“開。”
“是。”
伸手,推開盒子,攤開畫卷。
畫卷上是一副人物肖像畫,紙卷陳舊,年代極為久遠。
帝主面無波瀾,等著陸迢給他解釋。
“那天臣正在家中研磨,忽然有一個長盒破空而來,卻不見任何人的影子。臣一心驚,打開一看就發現了這幅畫。”
“畫上男子論氣質容貌堪稱絕世。但是臣從未收過這等東西,臣一開始還以為有人誤會臣有龍陽之好才特地送了這一幅畫。然而在看過附帶的字條,臣才知道原來這畫上男子正是三百年前的千機公子。”
“那不知名的人為何闖入臣家中送這一幅畫,臣是百思不得其解。”
“直到機緣巧合之下,臣偶然得知這畫中人和千機樓主君夙長得一模一樣,后來陛下又告訴臣郭天師的事情,臣才決意將它呈給陛下。”
帝主目光劃過一抹幽深,心思無人能猜。
“依你看,這人為何要送畫給你?”
“陛下,臣不知。”
帝主沉思許久,喟嘆:“郭木忠前腳占出千機樓主不是人這個消息,后腳就有人來送證據,你哪里是不知道,你只是不想說罷了。”
“臣惶恐。”
“你直言罷,也只有你和先生才能讓朕說一說這心里話了。”
陸迢苦笑--得帝王如此信任,他是該榮幸還是該惶恐?
帝君抬頭望向遠處陰沉的天穹:“這天就要變了。”
陸迢亦抬頭看去,只能沉默。
“你說千機樓主真的能長生?”
“陛下,臣不知道。但是,古有彭祖、陳摶長壽八百載。這件事,寧可信其有。”聰慧如陸迢,能大致猜到此時此刻帝主心中所想。
“寧可信其有?”
“是,寧可信其有。”
須臾,帝主幽幽嘆:“你說的對,寧可信其有,畢竟朕已經老了。”
“陛下!”
“你不用說了,朕的身體朕比誰都清楚,能不能熬過這個這一場變天還是問題。只是朕實在不甘心,錦兒雖然已經快速成長,但到底還達不到朕的預期。”
陸迢沉默。
帝主這一番看似無厘頭,但是深知其中事情的陸迢,卻是聽得明明白白。
“先帝和朕,這一盤棋研究了數十年,始終堪破不透。”
“直到一年前錦兒囚了那一名實力可怖的老頭,第三方執棋人才初現端倪,對方的實力明顯深不可測。”

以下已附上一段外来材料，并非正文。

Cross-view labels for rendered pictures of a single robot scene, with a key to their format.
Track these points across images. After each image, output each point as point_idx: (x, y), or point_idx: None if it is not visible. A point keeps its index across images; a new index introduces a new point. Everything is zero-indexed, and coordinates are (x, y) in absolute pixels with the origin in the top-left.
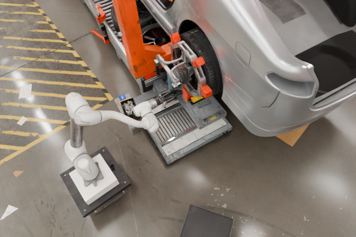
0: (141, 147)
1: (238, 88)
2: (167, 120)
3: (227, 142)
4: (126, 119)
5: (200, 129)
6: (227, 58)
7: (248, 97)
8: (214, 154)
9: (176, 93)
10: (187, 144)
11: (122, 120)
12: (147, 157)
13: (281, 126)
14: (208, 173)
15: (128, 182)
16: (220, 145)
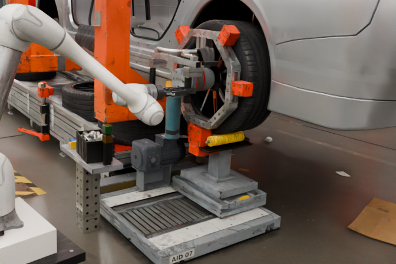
0: (100, 249)
1: (304, 41)
2: (155, 211)
3: (277, 242)
4: (106, 71)
5: (222, 216)
6: (280, 2)
7: (326, 40)
8: (256, 257)
9: (191, 88)
10: (200, 235)
11: (98, 70)
12: (113, 262)
13: (394, 77)
14: None
15: (79, 250)
16: (265, 246)
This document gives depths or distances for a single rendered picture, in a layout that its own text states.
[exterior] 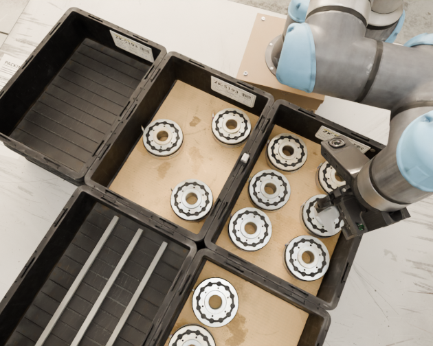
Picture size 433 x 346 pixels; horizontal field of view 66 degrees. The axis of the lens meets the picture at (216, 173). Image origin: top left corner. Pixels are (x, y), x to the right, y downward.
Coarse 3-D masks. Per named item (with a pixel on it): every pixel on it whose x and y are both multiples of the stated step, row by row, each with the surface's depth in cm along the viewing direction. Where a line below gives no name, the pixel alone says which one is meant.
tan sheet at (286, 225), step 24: (312, 144) 88; (264, 168) 86; (312, 168) 86; (312, 192) 84; (288, 216) 82; (216, 240) 80; (288, 240) 80; (336, 240) 81; (264, 264) 78; (312, 288) 77
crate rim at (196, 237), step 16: (160, 64) 83; (192, 64) 84; (240, 80) 82; (144, 96) 80; (272, 96) 81; (128, 112) 79; (256, 128) 80; (112, 144) 76; (96, 160) 75; (240, 160) 77; (112, 192) 73; (224, 192) 73; (144, 208) 72; (176, 224) 71; (208, 224) 71; (192, 240) 70
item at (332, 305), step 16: (272, 112) 80; (304, 112) 80; (336, 128) 79; (256, 144) 77; (368, 144) 78; (240, 176) 75; (224, 208) 74; (208, 240) 70; (224, 256) 69; (352, 256) 70; (256, 272) 68; (288, 288) 67; (336, 288) 68; (320, 304) 67; (336, 304) 67
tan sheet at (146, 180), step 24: (168, 96) 92; (192, 96) 92; (192, 120) 90; (192, 144) 88; (216, 144) 88; (144, 168) 85; (168, 168) 85; (192, 168) 86; (216, 168) 86; (120, 192) 83; (144, 192) 83; (168, 192) 83; (216, 192) 84; (168, 216) 82
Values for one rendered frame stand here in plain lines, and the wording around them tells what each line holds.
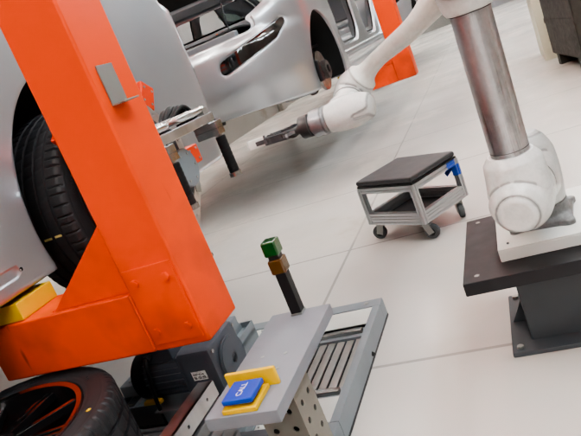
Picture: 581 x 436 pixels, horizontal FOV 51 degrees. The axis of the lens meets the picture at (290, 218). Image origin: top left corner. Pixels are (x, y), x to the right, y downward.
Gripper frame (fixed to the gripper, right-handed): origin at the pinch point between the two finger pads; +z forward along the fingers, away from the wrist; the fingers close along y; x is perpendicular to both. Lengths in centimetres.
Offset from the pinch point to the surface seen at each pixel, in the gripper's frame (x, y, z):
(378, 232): -79, 110, 4
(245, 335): -68, -1, 34
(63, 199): 9, -49, 41
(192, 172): -0.1, -16.3, 18.0
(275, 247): -19, -57, -20
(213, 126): 10.3, -2.6, 11.4
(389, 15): 23, 344, 2
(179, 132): 13.5, -21.4, 13.4
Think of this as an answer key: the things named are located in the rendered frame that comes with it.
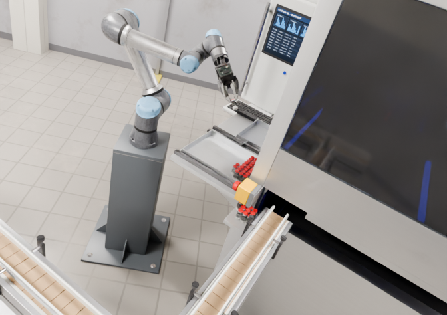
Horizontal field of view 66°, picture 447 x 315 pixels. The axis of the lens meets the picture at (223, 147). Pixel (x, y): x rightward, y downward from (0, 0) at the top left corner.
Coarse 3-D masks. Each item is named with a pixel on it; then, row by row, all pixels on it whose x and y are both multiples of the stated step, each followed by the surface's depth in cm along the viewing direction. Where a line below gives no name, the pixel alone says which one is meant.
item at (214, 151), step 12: (216, 132) 181; (192, 144) 170; (204, 144) 175; (216, 144) 178; (228, 144) 180; (192, 156) 161; (204, 156) 167; (216, 156) 170; (228, 156) 172; (240, 156) 175; (216, 168) 162; (228, 168) 164
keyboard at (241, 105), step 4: (240, 104) 233; (244, 104) 236; (232, 108) 229; (240, 108) 228; (244, 108) 230; (248, 108) 232; (252, 108) 233; (248, 112) 227; (252, 112) 228; (256, 112) 230; (260, 112) 231; (256, 116) 225; (260, 116) 226; (264, 116) 228; (268, 116) 229; (264, 120) 224; (268, 120) 225
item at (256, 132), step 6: (258, 120) 205; (252, 126) 202; (258, 126) 204; (264, 126) 204; (240, 132) 188; (246, 132) 195; (252, 132) 197; (258, 132) 198; (264, 132) 200; (240, 138) 185; (246, 138) 190; (252, 138) 192; (258, 138) 193; (264, 138) 195; (252, 144) 182; (258, 144) 188
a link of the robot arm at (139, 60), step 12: (120, 12) 157; (132, 12) 164; (132, 24) 161; (132, 48) 166; (132, 60) 169; (144, 60) 170; (144, 72) 171; (144, 84) 174; (156, 84) 177; (144, 96) 177; (156, 96) 176; (168, 96) 184
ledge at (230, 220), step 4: (232, 212) 141; (236, 212) 142; (228, 216) 139; (232, 216) 140; (256, 216) 143; (224, 220) 137; (228, 220) 137; (232, 220) 138; (236, 220) 138; (228, 224) 137; (232, 224) 136; (236, 224) 137; (240, 224) 137; (244, 224) 138; (232, 228) 137; (236, 228) 136; (240, 228) 135; (244, 228) 136; (240, 232) 135
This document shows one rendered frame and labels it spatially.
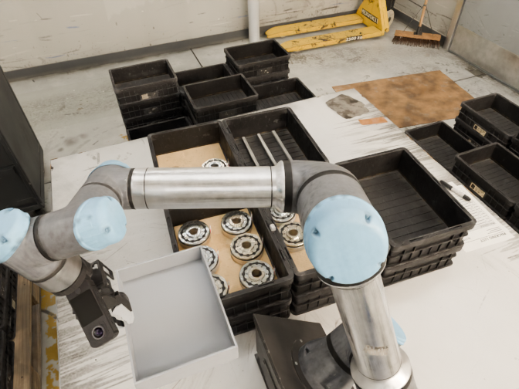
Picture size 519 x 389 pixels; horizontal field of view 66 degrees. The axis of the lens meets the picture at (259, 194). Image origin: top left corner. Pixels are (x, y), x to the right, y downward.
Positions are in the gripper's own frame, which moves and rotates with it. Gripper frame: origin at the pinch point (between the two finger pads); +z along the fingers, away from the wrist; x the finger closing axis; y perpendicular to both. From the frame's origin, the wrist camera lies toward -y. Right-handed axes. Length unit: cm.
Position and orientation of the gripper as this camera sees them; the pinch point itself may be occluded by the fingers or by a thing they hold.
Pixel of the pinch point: (126, 324)
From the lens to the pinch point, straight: 91.1
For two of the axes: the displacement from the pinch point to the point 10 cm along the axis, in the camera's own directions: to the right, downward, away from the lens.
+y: -4.3, -6.3, 6.5
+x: -8.6, 5.0, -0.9
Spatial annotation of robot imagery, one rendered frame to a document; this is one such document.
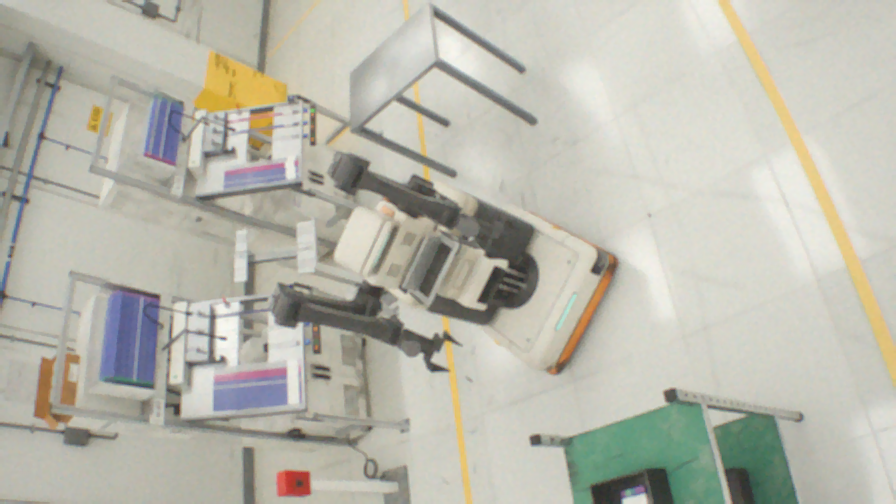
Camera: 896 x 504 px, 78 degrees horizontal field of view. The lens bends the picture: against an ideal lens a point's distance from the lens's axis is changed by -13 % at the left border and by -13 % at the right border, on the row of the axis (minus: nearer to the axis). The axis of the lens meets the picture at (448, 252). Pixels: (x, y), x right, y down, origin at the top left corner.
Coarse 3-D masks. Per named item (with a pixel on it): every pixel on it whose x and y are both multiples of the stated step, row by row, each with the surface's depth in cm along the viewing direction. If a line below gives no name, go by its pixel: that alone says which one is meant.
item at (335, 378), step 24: (264, 336) 396; (336, 336) 399; (360, 336) 414; (240, 360) 414; (264, 360) 388; (312, 360) 378; (336, 360) 391; (360, 360) 405; (312, 384) 370; (336, 384) 383; (360, 384) 396; (264, 408) 374; (312, 408) 363; (336, 408) 375; (360, 408) 388; (312, 432) 370; (360, 432) 382
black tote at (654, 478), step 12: (648, 468) 147; (660, 468) 151; (612, 480) 151; (624, 480) 156; (636, 480) 156; (648, 480) 144; (660, 480) 148; (600, 492) 157; (612, 492) 160; (660, 492) 146
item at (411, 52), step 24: (408, 24) 331; (432, 24) 315; (456, 24) 335; (384, 48) 343; (408, 48) 324; (432, 48) 308; (360, 72) 355; (384, 72) 335; (408, 72) 318; (456, 72) 312; (360, 96) 348; (384, 96) 328; (360, 120) 340; (432, 120) 407; (528, 120) 352; (384, 144) 358; (432, 168) 385
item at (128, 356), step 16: (112, 304) 317; (128, 304) 322; (144, 304) 328; (112, 320) 312; (128, 320) 318; (144, 320) 325; (112, 336) 308; (128, 336) 314; (144, 336) 321; (112, 352) 304; (128, 352) 311; (144, 352) 317; (112, 368) 301; (128, 368) 307; (144, 368) 313; (128, 384) 309; (144, 384) 312
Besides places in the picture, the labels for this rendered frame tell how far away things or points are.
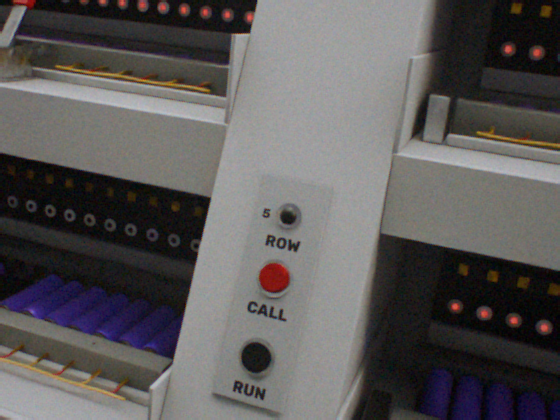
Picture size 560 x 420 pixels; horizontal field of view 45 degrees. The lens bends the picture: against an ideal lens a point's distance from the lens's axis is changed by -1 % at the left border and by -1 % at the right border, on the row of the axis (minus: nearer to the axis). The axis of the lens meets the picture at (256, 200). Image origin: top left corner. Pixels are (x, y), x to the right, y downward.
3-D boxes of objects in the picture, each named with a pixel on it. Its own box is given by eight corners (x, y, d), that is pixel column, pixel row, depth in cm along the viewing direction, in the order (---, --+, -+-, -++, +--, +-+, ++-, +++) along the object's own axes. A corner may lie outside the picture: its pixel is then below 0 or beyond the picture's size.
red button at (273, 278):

“朕這身體已經拖了好幾年,不管怎么樣都還得繼續拖下去。”
陸迢暗暗苦笑。
陛下的苦心這么多年他一直看在眼里,此時此刻他怎么會不明白陛下的心思。以陛下的性子他早該猜到陛下會怎么做。但是他仍然是選擇站在了陛下這一邊。
如陛下所說。
第三方執棋的人已經初現端倪。
樓蘭兩代帝主苦心研究多年,還不知道對方的真實目的是什么。而直到今天才有點苗頭,他們怎么也要撐著看完這一場風雨飄搖。
--這天下,就快亂了。
蟄伏于血脈里對事情預知的敏銳讓他們明明白白清清楚楚這個問題。
“去吧,陸迢。”
“陛下真決定好了?”想起這其中的錯綜復雜,陸迢躑躅,還是沒忍住問。